HOW TO COMPLETE THIS TASK: Take the data below and filter it for lines containing the word "camera"; show each line found.

LISTED RECORDS:
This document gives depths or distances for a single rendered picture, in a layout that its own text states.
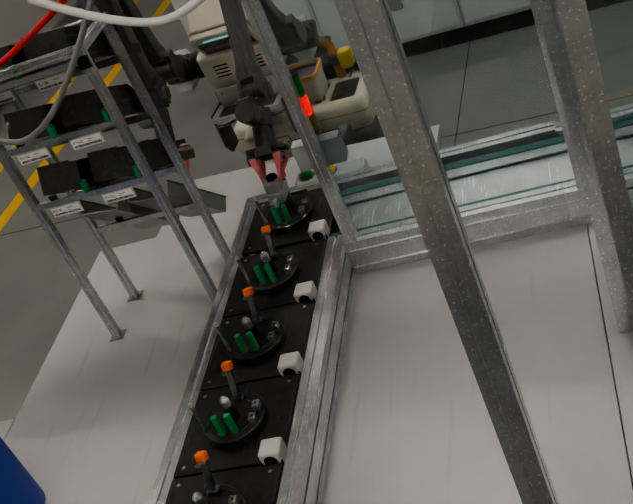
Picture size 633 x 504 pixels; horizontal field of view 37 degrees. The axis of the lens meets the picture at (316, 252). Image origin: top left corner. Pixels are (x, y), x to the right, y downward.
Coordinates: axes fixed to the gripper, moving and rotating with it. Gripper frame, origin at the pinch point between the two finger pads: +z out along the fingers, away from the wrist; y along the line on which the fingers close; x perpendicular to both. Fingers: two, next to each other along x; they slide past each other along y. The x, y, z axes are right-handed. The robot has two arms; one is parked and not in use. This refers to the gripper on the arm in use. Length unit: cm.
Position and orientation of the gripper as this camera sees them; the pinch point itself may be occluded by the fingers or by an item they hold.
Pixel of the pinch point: (272, 181)
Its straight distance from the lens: 249.8
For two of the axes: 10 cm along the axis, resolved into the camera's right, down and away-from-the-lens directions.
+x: 3.3, 0.5, 9.4
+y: 9.2, -2.1, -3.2
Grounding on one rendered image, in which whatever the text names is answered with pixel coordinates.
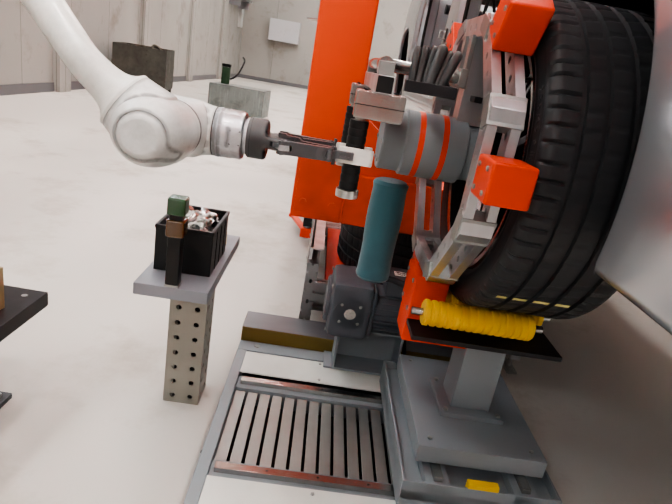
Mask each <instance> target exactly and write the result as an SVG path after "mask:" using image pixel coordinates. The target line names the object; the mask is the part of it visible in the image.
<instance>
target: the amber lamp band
mask: <svg viewBox="0 0 672 504"><path fill-rule="evenodd" d="M187 229H188V218H185V219H184V221H176V220H170V219H169V218H168V219H167V220H166V231H165V236H167V237H172V238H178V239H183V238H184V237H185V235H186V234H187Z"/></svg>
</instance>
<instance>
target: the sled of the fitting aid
mask: <svg viewBox="0 0 672 504"><path fill-rule="evenodd" d="M379 383H380V390H381V398H382V405H383V413H384V420H385V428H386V435H387V443H388V450H389V458H390V465H391V473H392V481H393V488H394V496H395V503H396V504H562V500H561V498H560V496H559V494H558V492H557V490H556V489H555V487H554V485H553V483H552V481H551V479H550V477H549V475H548V473H547V471H546V470H545V472H544V475H543V477H542V478H537V477H530V476H523V475H516V474H509V473H501V472H494V471H487V470H480V469H473V468H466V467H458V466H451V465H444V464H437V463H430V462H423V461H416V460H415V458H414V453H413V448H412V443H411V438H410V433H409V428H408V423H407V417H406V412H405V407H404V402H403V397H402V392H401V387H400V382H399V377H398V372H397V362H393V361H386V360H384V362H383V367H382V371H381V376H380V380H379Z"/></svg>
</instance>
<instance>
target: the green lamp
mask: <svg viewBox="0 0 672 504"><path fill-rule="evenodd" d="M189 204H190V197H189V196H183V195H177V194H172V195H171V196H170V197H169V198H168V200H167V215H172V216H178V217H185V216H186V215H187V214H188V213H189Z"/></svg>
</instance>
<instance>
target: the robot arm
mask: <svg viewBox="0 0 672 504"><path fill-rule="evenodd" d="M20 1H21V3H22V4H23V5H24V6H25V7H26V9H27V10H28V11H29V13H30V14H31V16H32V17H33V18H34V20H35V21H36V23H37V24H38V26H39V27H40V29H41V30H42V32H43V33H44V35H45V36H46V37H47V39H48V40H49V42H50V43H51V45H52V46H53V48H54V49H55V51H56V52H57V53H58V55H59V56H60V58H61V59H62V61H63V62H64V63H65V65H66V66H67V67H68V69H69V70H70V71H71V73H72V74H73V75H74V76H75V78H76V79H77V80H78V81H79V82H80V83H81V84H82V86H83V87H84V88H85V89H86V90H87V91H88V92H89V94H90V95H91V96H92V97H93V98H94V100H95V101H96V102H97V104H98V106H99V109H100V122H101V123H102V124H103V126H104V127H105V128H106V130H107V131H108V133H109V134H110V138H111V141H112V143H113V145H114V146H115V148H116V149H117V151H118V152H119V153H120V154H121V155H122V156H123V157H124V158H125V159H127V160H128V161H130V162H132V163H134V164H136V165H139V166H143V167H150V168H158V167H164V166H169V165H172V164H175V163H178V162H180V161H182V160H183V159H185V158H186V157H198V156H201V155H212V156H216V157H225V158H234V159H238V160H240V159H242V158H243V156H244V154H245V155H246V156H247V157H248V158H254V159H260V160H263V159H265V158H266V155H267V151H268V149H269V150H273V151H276V154H279V155H287V156H295V157H301V158H308V159H314V160H321V161H327V162H331V165H334V164H335V162H340V163H346V164H352V165H358V166H364V167H369V168H371V166H372V161H373V155H374V151H372V150H373V149H372V148H370V147H365V148H364V150H363V149H357V148H352V147H346V143H340V142H337V141H338V139H336V138H334V141H332V140H325V139H320V138H314V137H309V136H303V135H299V134H293V133H289V132H287V131H280V132H279V133H271V132H270V128H271V123H270V121H269V120H268V119H263V118H257V117H252V118H250V120H249V115H248V113H247V112H245V111H239V110H233V109H227V108H224V107H217V106H213V105H211V104H208V103H206V102H204V101H201V100H197V99H194V98H190V97H185V96H180V95H173V94H172V93H170V92H168V91H167V90H165V89H164V88H162V87H161V86H159V85H158V84H156V83H155V82H153V81H152V80H150V79H149V78H148V77H147V76H144V75H143V76H131V75H128V74H126V73H124V72H123V71H121V70H120V69H118V68H117V67H116V66H114V65H113V64H112V63H111V62H110V61H109V60H108V59H107V58H106V57H105V56H104V55H103V54H102V53H101V52H100V51H99V50H98V49H97V48H96V46H95V45H94V44H93V42H92V41H91V40H90V38H89V37H88V35H87V33H86V32H85V30H84V29H83V27H82V26H81V24H80V23H79V21H78V20H77V18H76V17H75V15H74V14H73V12H72V10H71V9H70V7H69V6H68V4H67V3H66V1H65V0H20Z"/></svg>
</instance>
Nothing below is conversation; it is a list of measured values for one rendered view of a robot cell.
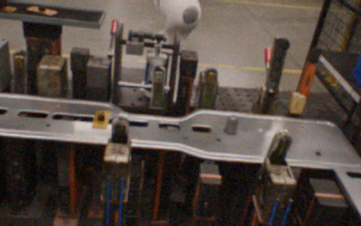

PROBLEM SOLUTION:
Position and orientation of the gripper as this camera sees them; the pinch point itself may be occluded by the fingers or by an item they hold.
For two of the axes: 10 cm along the axis, resolved into the camera's right, down and away-from-the-lens directions.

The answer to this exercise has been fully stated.